Софьинъ, проходя мимо столика съ нотами, остановился и взялъ въ руки первопопавшуюся тетрадь.
– Нельзя ли узнать другой причины? сказалъ Пустовцевъ.
– Можно, только я не совѣтовала бы вамъ.
– Вы этимъ больше возбуждаете мое любопытство.
– И вы не разсердитесь?
– Могу ли подумать?
– Вы невоздержны на языкъ, сказала Marie, и быстро повернувшись, пошла въ гостиную.
– Какъ дурно она воспитана! проговорилъ Пустовцевъ, презрительно пожавъ плечами и заложивъ руки въ карманы.

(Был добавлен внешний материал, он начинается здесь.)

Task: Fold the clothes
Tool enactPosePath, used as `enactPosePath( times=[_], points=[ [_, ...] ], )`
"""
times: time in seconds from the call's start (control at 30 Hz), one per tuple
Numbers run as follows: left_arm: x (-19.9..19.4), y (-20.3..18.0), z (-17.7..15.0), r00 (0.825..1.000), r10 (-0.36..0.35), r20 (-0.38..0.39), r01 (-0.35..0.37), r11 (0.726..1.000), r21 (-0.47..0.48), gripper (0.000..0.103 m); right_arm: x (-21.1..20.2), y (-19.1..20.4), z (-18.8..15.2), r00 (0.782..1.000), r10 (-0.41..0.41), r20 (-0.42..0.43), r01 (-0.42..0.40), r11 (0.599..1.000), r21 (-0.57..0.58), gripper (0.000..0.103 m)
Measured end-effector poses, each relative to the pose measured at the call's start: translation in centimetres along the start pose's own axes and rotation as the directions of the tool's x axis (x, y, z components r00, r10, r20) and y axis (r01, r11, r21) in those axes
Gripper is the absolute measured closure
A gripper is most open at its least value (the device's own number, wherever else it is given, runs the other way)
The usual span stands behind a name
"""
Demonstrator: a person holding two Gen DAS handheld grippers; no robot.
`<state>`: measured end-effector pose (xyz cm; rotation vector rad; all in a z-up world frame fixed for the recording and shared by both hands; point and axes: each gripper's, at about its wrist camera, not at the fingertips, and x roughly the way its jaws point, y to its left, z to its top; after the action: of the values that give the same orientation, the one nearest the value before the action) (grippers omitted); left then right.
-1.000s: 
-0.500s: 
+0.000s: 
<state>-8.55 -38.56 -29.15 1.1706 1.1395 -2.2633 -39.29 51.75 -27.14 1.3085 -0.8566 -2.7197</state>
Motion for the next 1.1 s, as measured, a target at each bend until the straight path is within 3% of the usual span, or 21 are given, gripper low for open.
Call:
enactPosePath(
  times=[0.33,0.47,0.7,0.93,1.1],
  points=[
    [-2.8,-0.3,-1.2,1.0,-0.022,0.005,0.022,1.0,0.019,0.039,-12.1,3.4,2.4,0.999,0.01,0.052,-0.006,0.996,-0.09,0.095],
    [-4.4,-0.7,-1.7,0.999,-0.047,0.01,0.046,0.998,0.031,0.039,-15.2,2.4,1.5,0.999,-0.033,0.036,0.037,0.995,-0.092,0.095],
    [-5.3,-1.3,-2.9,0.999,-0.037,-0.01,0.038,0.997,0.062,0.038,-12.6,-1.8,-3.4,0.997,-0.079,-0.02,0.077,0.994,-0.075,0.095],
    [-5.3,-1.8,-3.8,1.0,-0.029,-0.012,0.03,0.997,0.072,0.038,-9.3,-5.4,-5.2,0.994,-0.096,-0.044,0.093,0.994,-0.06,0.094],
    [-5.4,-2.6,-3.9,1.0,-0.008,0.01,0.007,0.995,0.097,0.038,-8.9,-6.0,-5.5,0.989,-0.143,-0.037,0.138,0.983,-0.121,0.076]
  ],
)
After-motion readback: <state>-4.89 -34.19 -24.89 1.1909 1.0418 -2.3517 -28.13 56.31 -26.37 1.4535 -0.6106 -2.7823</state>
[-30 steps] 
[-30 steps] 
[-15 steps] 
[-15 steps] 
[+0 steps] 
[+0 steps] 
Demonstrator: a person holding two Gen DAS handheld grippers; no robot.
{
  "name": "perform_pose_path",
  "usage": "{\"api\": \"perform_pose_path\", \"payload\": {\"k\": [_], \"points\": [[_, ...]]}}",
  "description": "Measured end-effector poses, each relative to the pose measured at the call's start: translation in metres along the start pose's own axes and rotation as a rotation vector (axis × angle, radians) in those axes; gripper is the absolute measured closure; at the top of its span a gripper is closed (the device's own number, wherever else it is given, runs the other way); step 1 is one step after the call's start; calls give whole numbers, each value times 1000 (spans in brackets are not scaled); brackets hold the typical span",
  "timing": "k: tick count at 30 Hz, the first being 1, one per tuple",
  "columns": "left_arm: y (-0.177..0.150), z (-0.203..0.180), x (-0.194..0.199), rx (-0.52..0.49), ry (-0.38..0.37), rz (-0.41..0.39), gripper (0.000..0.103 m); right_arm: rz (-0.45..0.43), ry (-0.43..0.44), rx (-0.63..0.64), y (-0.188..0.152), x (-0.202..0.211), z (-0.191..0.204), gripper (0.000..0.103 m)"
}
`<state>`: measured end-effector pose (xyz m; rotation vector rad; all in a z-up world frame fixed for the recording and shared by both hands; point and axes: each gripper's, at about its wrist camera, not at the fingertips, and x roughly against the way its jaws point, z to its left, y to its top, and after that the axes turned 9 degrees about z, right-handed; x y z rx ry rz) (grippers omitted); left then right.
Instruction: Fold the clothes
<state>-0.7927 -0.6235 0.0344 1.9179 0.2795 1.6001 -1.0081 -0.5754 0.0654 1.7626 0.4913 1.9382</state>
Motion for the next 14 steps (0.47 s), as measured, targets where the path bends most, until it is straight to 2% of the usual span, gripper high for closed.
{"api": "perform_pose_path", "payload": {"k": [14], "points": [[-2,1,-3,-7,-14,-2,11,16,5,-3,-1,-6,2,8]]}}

– Что, батенька Валеріанъ Ильичъ, видно щелкнула да и полетѣла! сказалъ Онисимъ Сергеевичъ, который вѣчно ужь слѣдилъ глазами за какою нибудь изъ своихъ дочерей; это не былъ ревнивый, подозрительный надзоръ, а простодушное любованье тѣмъ, что утѣшало и радовало преклоняющійся вѣкъ его, что еще ни разу не обмануло его надеждъ и ожиданій. – Вѣдь вотъ что значитъ на людяхъ-то! Развернулась себѣ, какъ ласточка, и вьется и щебечетъ. А кротость, ангельская кротость! Вонъ поглядите, она опять ужь съ Владиміромъ Петровичемъ.
Въ залу вошелъ Каначини. Онисимъ Сергеевичъ отправился къ нему навстрѣчу. Всѣ присутствовавшіе, и особенно музыканты, обратили на заѣзжаго гостя любопытствующіе взоры. Это былъ человѣкъ съ огромными претензіями на оригинальность; длинные волосы его, какъ видно, никогда не знали ножницъ и мотались космами до самыхъ плечей; маленькій галстучекъ едва охватывалъ длинную его шею; послѣдней моды фракъ застегнутъ былъ на среднюю пуговицу, которая не безъ умысла вдѣта была не въ соотвѣтствующую ей петлю, и отъ того одна половина фрака казалась короче другой. Самъ Пустовцевъ, не обратившій сначала на Капачини никакого вниманія и небрежно игравшій часовой цѣпочкой, посмотрѣлъ на него пристально, и потомъ отвернувшись съ насмѣшливой улыбкой, запѣлъ что-то подъ носъ себѣ.